__WHAT THE EXERCISE ASKS__: Find the lines below that contain the string "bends". Copy each one.

[MATERIAL FOR THE TASK Boundary: Start]

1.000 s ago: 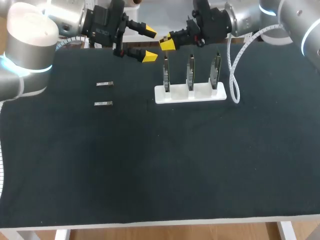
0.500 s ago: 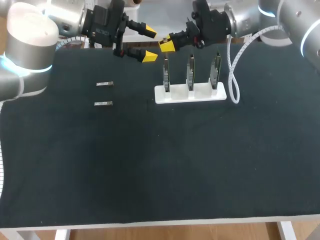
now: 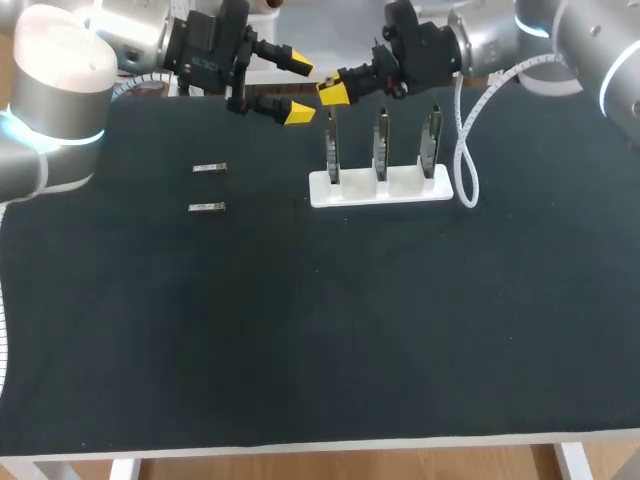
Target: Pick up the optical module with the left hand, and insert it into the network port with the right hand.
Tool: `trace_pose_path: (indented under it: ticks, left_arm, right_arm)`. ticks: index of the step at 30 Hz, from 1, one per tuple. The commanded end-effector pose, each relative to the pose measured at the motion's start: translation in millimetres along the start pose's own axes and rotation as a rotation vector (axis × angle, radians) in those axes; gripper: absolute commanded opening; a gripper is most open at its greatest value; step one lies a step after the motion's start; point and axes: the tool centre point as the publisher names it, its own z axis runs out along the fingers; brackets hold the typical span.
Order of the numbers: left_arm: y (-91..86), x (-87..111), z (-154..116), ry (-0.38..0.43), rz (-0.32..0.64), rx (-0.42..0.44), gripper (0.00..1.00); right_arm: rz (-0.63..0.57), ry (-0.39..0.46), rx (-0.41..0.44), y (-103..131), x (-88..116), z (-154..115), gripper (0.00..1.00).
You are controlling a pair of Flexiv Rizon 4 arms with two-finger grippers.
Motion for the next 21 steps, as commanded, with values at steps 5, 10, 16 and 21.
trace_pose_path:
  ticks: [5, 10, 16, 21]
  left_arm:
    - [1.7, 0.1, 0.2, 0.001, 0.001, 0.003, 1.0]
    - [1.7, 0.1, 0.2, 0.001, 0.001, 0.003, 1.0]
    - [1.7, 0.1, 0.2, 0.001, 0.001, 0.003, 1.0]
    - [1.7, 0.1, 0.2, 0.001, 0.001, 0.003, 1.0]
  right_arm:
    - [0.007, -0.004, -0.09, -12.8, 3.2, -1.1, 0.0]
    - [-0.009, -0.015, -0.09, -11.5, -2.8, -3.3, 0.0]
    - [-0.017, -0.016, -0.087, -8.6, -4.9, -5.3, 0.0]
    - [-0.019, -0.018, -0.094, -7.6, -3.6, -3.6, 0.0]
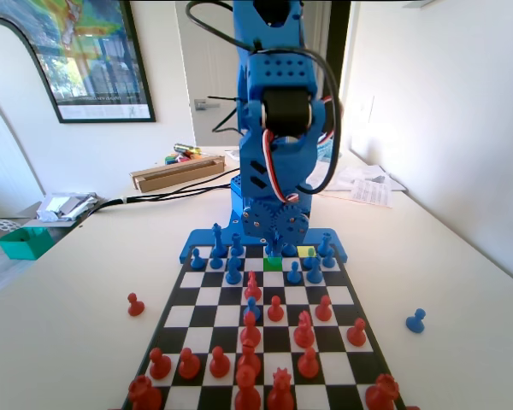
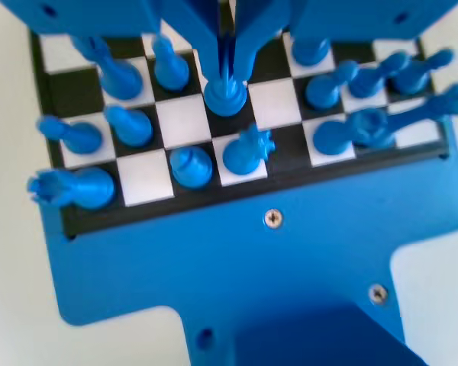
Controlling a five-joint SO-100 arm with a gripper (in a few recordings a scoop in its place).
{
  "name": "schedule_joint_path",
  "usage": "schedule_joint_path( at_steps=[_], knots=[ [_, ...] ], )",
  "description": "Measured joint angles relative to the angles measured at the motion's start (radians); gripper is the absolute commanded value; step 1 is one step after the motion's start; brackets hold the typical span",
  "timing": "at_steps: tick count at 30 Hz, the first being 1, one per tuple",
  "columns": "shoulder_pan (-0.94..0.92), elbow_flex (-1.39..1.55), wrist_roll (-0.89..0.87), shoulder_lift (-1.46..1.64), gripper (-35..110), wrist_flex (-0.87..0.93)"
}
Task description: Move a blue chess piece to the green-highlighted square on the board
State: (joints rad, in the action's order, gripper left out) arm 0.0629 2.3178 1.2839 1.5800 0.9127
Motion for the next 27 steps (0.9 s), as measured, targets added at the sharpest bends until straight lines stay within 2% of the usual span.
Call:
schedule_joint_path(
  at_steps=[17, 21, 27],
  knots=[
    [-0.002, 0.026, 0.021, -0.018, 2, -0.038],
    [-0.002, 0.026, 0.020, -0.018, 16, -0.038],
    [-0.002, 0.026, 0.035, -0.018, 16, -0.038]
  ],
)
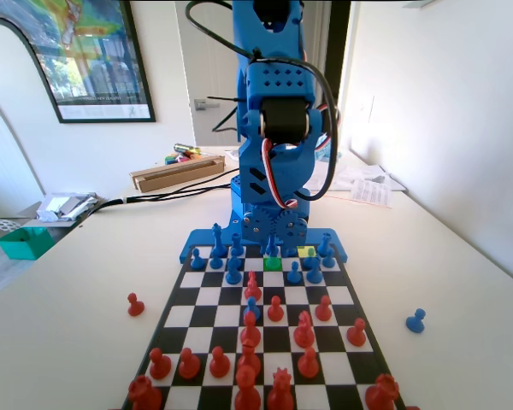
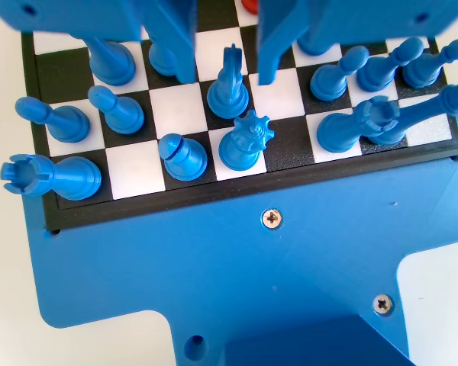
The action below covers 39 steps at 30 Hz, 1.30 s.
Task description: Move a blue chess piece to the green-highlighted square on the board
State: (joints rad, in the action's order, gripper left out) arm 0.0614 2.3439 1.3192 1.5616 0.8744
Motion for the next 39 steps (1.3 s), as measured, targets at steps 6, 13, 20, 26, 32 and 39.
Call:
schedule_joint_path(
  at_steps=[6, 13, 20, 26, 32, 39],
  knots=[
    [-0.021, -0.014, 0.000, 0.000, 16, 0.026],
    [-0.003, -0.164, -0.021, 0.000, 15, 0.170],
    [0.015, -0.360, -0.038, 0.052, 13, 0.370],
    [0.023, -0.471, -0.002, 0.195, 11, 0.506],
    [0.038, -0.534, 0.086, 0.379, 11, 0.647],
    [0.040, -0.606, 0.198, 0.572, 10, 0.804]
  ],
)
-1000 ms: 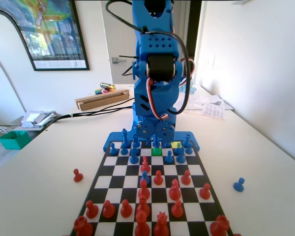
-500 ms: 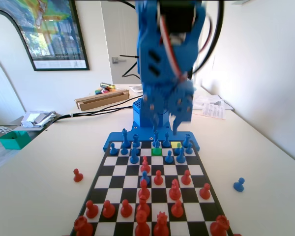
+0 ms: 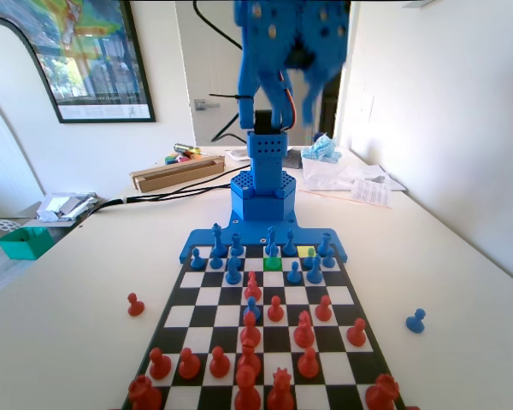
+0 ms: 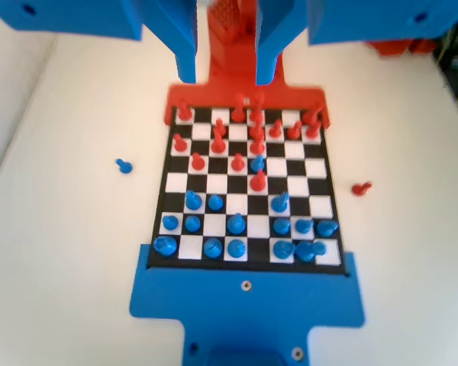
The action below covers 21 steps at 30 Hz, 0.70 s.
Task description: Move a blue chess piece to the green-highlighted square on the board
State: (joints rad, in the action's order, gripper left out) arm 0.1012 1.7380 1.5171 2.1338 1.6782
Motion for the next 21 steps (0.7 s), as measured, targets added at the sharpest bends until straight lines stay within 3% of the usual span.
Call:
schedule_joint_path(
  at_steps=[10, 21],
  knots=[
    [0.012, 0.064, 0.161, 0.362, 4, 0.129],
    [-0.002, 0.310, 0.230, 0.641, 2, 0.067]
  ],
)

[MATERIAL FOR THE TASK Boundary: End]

__YOUR SOLUTION__:
Motion for the next 27 steps (0.9 s), as measured, targets added at the sharpest bends until straight lines stay within 2% of the usual span.
Motion for the next 21 steps (0.7 s), as measured, targets added at the sharpest bends until straight lines stay within 3% of the usual span.

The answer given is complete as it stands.